Here, we return a random order so we can see the various movie ages (otherwise, the top few entries happen to all be old movies).

**Question**: Classify each movie title as 'new' if it was released before 1950 and 'mid-aged' if was released before 2000; label this column "movie_age". Select "title_type", "startYear" and "movie_age" in your query.  

In [52]:
%%sql
SELECT titleType, startYear,
    CASE 
        WHEN startYear < 1950 THEN 'old'
        WHEN startYear < 2000 THEN 'mid-aged'
        ELSE 'new'
    END AS movie_age
FROM Title
Limit 10;


   sqlite:///D:/Knowledege_Streams_Course/04_sql/Assignments/basic_examples.db
   sqlite:///D:/Knowledege_Streams_Course/04_sql/Assignments/basic_examples2.db
 * sqlite:///D:/Knowledege_Streams_Course/04_sql/Assignments/imdbmini.db
Done.


titleType,startYear,movie_age
short,1902,old
movie,1915,old
movie,1920,old
movie,1921,old
movie,1922,old
movie,1924,old
movie,1925,old
movie,1925,old
movie,1927,old
movie,1926,old


### Joining Tables

We combine data from multiple tables by performing a **join**. We will explore joins using the cats database, which includes two tables: `s` and `t`.

In [53]:
%%sql
sqlite:///D:/Knowledege_Streams_Course/04_sql/Assignments/basic_examples2.db

'Connected: @D:/Knowledege_Streams_Course/04_sql/Assignments/basic_examples2.db'

In [54]:
%%sql
SELECT * FROM s;

   sqlite:///D:/Knowledege_Streams_Course/04_sql/Assignments/basic_examples.db
 * sqlite:///D:/Knowledege_Streams_Course/04_sql/Assignments/basic_examples2.db
   sqlite:///D:/Knowledege_Streams_Course/04_sql/Assignments/imdbmini.db
Done.


id,name
0,Apricot
1,Boots
2,Cally
4,Eugene


In [55]:
%%sql
SELECT * FROM t;

   sqlite:///D:/Knowledege_Streams_Course/04_sql/Assignments/basic_examples.db
 * sqlite:///D:/Knowledege_Streams_Course/04_sql/Assignments/basic_examples2.db
   sqlite:///D:/Knowledege_Streams_Course/04_sql/Assignments/imdbmini.db
Done.


id,breed
1,persian
2,ragdoll
4,bengal
5,persian


#### Inner Join

**Question**: Perform inner join on tables **s** and **t**.

In [56]:
%%sql
select * 
    from s inner join t
    on s.id=t.id; 

   sqlite:///D:/Knowledege_Streams_Course/04_sql/Assignments/basic_examples.db
 * sqlite:///D:/Knowledege_Streams_Course/04_sql/Assignments/basic_examples2.db
   sqlite:///D:/Knowledege_Streams_Course/04_sql/Assignments/imdbmini.db
Done.


id,name,id_1,breed
1,Boots,1,persian
2,Cally,2,ragdoll
4,Eugene,4,bengal


By default, `JOIN`ing without specifying a join type will default to an inner join.

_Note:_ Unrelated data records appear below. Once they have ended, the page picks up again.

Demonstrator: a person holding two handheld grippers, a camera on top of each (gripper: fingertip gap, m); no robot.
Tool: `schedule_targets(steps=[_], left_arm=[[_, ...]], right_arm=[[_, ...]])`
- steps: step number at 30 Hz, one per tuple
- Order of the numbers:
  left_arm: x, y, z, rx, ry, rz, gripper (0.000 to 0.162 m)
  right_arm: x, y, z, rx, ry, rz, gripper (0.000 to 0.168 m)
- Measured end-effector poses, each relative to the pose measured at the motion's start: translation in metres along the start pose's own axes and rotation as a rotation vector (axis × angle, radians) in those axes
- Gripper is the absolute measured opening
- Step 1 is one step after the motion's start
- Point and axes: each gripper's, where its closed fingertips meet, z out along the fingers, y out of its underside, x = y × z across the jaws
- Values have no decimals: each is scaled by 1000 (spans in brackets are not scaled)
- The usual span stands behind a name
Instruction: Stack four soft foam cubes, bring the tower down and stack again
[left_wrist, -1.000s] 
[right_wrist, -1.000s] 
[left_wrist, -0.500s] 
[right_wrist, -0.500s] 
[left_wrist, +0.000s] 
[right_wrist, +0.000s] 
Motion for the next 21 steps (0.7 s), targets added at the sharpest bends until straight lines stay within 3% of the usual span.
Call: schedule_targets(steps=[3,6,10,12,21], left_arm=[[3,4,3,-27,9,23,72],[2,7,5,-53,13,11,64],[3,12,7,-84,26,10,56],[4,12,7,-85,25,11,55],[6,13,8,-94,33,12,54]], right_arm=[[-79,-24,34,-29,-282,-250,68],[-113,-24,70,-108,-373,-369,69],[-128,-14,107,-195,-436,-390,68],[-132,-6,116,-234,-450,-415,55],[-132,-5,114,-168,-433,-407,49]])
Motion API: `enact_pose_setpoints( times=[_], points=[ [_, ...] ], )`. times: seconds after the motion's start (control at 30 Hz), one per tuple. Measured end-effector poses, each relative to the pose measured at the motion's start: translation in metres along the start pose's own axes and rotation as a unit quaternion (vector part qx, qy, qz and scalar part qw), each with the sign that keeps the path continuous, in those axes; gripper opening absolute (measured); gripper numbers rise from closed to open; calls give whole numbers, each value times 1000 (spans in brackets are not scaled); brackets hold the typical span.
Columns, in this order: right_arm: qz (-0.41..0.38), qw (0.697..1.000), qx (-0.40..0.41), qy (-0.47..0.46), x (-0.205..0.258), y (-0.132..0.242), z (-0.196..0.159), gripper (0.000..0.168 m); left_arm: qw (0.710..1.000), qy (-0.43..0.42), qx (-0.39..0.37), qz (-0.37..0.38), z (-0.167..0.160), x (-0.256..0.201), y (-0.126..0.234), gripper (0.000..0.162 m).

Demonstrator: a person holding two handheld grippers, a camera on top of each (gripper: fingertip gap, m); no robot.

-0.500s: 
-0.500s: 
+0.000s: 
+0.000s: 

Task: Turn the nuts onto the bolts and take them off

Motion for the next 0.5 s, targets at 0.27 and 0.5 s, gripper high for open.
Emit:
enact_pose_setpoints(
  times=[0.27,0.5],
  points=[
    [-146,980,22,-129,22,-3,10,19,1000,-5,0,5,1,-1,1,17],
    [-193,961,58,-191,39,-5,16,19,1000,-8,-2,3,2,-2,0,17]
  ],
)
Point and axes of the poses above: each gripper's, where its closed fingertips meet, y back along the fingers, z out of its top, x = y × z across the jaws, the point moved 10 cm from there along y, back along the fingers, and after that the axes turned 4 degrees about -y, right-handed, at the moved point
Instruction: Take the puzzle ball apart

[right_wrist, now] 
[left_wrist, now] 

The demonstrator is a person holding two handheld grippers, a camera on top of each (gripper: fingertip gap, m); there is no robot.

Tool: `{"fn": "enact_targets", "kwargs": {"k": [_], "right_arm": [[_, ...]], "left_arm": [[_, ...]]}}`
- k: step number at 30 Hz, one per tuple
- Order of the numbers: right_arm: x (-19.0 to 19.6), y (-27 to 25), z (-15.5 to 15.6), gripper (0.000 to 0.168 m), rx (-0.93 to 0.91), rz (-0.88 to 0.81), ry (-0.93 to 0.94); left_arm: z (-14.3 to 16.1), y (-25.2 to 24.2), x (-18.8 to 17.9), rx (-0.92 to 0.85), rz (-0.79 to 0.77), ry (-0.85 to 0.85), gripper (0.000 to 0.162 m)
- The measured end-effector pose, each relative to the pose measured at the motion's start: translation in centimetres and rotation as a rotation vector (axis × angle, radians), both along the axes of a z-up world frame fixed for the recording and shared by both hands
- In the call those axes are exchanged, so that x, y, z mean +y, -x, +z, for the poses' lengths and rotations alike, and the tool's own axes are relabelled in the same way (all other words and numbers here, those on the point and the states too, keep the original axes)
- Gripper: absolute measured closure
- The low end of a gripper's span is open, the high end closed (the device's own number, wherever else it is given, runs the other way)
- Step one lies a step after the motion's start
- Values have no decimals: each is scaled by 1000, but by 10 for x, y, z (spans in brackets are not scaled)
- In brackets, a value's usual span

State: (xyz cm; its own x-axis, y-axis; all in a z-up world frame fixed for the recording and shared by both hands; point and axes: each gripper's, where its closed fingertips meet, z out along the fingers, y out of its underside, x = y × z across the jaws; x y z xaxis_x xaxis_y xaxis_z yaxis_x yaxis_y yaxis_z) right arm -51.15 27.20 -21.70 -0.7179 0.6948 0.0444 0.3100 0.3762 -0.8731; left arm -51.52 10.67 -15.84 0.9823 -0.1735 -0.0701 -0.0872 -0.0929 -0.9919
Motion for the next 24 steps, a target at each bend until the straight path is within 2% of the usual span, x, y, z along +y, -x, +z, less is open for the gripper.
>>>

**Question**: Perform inner join on tables **s** and **t** without specifying a join type.

In [57]:
%%sql
select * 
    from s join t
    on s.id=t.id

   sqlite:///D:/Knowledege_Streams_Course/04_sql/Assignments/basic_examples.db
 * sqlite:///D:/Knowledege_Streams_Course/04_sql/Assignments/basic_examples2.db
   sqlite:///D:/Knowledege_Streams_Course/04_sql/Assignments/imdbmini.db
Done.


id,name,id_1,breed
1,Boots,1,persian
2,Cally,2,ragdoll
4,Eugene,4,bengal


### Cross Join

**Question**: Query every possible combination of rows across tables **s** and **t**.

In [58]:
%%sql
select *
from s cross join t

   sqlite:///D:/Knowledege_Streams_Course/04_sql/Assignments/basic_examples.db
 * sqlite:///D:/Knowledege_Streams_Course/04_sql/Assignments/basic_examples2.db
   sqlite:///D:/Knowledege_Streams_Course/04_sql/Assignments/imdbmini.db
Done.


id,name,id_1,breed
0,Apricot,1,persian
0,Apricot,2,ragdoll
0,Apricot,4,bengal
0,Apricot,5,persian
1,Boots,1,persian
1,Boots,2,ragdoll
1,Boots,4,bengal
1,Boots,5,persian
2,Cally,1,persian
2,Cally,2,ragdoll


Conceptually, an inner join is equivalent to a cross join where irrelevant rows are removed.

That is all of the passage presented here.